Return the data below exactly, stopping after the line with "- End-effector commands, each".

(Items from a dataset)
☆ ☆ ☆ ☆ ☆ ☆ ☆

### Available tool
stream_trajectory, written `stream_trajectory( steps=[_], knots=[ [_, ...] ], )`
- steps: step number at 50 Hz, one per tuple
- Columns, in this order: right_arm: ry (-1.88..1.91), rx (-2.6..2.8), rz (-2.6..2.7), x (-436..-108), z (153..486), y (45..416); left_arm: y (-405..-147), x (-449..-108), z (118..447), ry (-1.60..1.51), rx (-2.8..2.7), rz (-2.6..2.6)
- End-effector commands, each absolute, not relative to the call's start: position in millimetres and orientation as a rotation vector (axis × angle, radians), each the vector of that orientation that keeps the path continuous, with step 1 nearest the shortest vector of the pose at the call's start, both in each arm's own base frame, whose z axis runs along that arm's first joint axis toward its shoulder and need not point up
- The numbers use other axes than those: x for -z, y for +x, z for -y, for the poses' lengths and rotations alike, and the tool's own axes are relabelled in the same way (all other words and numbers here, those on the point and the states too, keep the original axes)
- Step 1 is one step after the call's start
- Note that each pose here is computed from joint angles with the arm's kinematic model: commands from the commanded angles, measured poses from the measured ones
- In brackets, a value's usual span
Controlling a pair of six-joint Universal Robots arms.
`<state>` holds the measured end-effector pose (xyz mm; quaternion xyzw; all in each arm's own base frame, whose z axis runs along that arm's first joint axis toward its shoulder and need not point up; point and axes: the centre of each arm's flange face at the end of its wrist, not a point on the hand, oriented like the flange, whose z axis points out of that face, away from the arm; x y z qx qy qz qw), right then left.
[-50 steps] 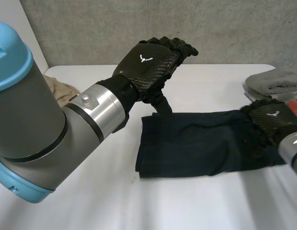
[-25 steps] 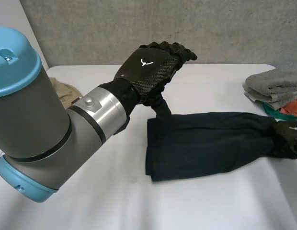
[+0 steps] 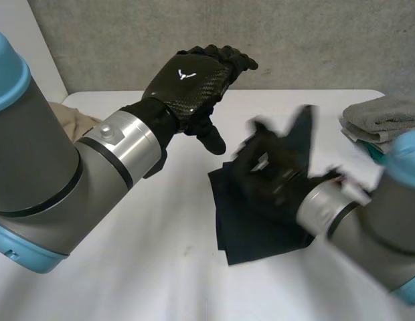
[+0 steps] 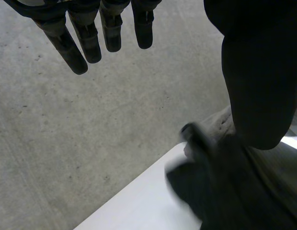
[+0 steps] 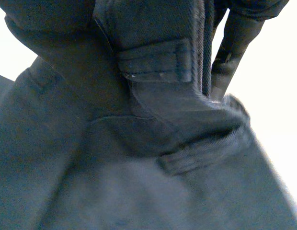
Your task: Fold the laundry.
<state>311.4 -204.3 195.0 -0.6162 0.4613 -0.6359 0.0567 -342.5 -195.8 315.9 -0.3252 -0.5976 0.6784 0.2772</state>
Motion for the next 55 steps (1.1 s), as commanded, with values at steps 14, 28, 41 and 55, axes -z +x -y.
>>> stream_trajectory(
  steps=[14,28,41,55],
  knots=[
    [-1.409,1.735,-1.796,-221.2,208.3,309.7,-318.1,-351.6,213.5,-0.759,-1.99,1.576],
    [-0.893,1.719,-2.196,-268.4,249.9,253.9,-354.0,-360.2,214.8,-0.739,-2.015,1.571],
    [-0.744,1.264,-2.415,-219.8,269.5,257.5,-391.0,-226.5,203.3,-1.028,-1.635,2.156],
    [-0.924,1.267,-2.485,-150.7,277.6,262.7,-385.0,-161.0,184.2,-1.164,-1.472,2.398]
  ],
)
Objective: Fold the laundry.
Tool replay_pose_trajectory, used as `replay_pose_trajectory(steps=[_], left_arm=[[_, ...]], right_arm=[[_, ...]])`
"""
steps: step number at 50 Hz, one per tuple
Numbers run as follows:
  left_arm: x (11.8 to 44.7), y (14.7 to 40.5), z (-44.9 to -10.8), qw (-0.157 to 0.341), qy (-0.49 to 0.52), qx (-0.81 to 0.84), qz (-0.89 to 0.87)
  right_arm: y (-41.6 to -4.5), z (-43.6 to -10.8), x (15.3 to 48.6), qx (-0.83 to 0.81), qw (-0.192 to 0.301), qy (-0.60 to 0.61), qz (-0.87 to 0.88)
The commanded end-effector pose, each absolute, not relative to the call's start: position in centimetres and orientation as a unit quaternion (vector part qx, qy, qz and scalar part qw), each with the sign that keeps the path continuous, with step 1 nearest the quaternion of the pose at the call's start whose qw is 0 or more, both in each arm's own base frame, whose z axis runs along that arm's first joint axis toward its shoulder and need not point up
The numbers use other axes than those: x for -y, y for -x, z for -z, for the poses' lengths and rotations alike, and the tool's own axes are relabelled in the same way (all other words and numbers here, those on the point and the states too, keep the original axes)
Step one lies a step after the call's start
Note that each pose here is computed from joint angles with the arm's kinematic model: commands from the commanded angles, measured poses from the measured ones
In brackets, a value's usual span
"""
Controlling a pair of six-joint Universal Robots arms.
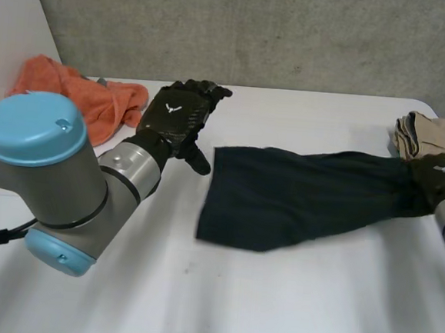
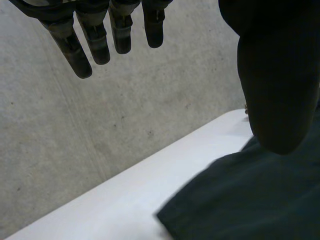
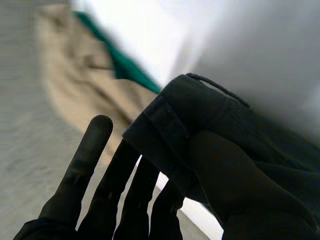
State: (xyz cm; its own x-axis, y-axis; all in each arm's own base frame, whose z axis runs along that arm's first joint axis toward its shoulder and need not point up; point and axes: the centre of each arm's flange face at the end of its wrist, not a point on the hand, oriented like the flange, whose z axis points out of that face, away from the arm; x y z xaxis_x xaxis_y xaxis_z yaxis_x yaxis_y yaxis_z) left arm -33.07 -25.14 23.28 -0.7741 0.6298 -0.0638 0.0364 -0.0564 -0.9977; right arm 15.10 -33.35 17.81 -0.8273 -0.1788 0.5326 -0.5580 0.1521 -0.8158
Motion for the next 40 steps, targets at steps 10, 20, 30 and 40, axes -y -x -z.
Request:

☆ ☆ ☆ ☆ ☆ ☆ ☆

Exercise output —
### Available tool
stream_trajectory, written `stream_trajectory( steps=[_], knots=[ [_, ...] ], )`
- steps: step number at 50 Hz, one per tuple
- Columns, in this order: right_arm: ry (-1.88..1.91), rx (-2.6..2.8), rz (-2.6..2.7), x (-436..-108), z (153..486), y (45..416); left_arm: y (-405..-147), x (-449..-108), z (118..447), ry (-1.60..1.51), rx (-2.8..2.7), rz (-2.6..2.6)
- End-effector commands, each absolute, not relative to the call's start: position in millimetres and orientation as a rotation vector (axis × angle, radians), each the vector of that orientation that keeps the path continuous, with step 1 nearest the shortest vector of the pose at the call's start, both in each arm's own base frame, whose z axis runs along that arm's first joint axis toward its shoulder and need not point up

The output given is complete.